If you are using a wireless network or are connecting from outside the Stanford network (for example, at a conference), it is recommended that you use Stanford VPN to connect to the Stanford network. (VPN use is for wired and wireless use.) If you are using a wired computer and are on the Stanford network, it is generally sufficient to use encrypted protocols such as SSH, HTTPS, and IMAPS instead of VPN. (Using VPN in this case would not measurably improve security.)


If you encounter problems or need assistance, please submit a HelpSU request.


Currently, IT Services provides VPN service, including the client software and necessary support, free of charge.

Getting started

Stanford provides two options for establishing a Public VPN connection to Stanford's network, SUNet: the Cisco VPN Client and the Secure Sockets Layer (SSL) VPN Client. All that's required is to download, install, and run the VPN client software.

The Cisco VPN Client is available for Windows XP (32-bit only), Windows Vista (32- and 64-bit), Windows 7 (32- and 64-bit ), Mac OS X, and Linux operating systems. Installation instructions are available via the menu links on the left side of this page.

The SSL VPN Client provides an alternative to the traditional Cisco IPSec VPN. It lets you use SSL as the VPN transport to connect to Stanford's Public VPN in locations that do not permit IPSec traffic. Also, SSL VPN supports 64-bit versions of Windows XP, Windows Vista, and Windows 7.

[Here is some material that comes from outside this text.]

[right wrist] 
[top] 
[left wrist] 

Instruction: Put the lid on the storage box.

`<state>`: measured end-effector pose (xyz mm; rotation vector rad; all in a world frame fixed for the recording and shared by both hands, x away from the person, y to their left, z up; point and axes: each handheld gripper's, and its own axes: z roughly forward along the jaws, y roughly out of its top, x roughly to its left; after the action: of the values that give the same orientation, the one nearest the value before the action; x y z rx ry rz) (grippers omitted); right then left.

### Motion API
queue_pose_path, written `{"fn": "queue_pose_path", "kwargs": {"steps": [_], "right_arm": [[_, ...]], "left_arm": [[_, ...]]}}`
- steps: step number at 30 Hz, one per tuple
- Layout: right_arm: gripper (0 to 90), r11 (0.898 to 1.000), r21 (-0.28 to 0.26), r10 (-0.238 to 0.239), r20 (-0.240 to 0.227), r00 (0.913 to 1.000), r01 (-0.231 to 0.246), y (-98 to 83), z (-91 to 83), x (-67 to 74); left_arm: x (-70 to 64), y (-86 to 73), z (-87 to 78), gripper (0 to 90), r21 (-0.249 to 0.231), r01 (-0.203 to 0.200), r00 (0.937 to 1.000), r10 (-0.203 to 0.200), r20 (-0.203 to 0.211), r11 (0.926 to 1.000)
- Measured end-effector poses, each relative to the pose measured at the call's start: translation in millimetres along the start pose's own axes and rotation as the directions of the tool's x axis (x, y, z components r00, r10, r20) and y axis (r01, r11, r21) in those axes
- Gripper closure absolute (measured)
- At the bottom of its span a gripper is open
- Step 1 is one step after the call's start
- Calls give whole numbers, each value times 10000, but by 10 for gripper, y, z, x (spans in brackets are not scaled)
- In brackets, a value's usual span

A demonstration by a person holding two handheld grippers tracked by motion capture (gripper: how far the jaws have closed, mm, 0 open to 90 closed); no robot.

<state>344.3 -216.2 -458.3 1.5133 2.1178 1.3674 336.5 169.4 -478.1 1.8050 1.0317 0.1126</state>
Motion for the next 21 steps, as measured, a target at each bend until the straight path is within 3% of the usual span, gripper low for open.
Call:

Once started, the VPN connection will transfer any traffic you send toward a Stanford IP over the VPN connection. For example, if you connect via VPN, and log into any computer system at Stanford, you'll appear to be connecting from a Stanford IP. All other traffic will use your conventional network connection.

Note: If you log into any other system outside of Stanford, you'll connect using the IP number provided to you by your ISP company.

Users who have installed the client and successfully established a first connection/session generally have not experienced problems thereafter. If you have difficulty establishing an initial connection, please try uninstalling the client and then reinstalling it as your first step in troubleshooting.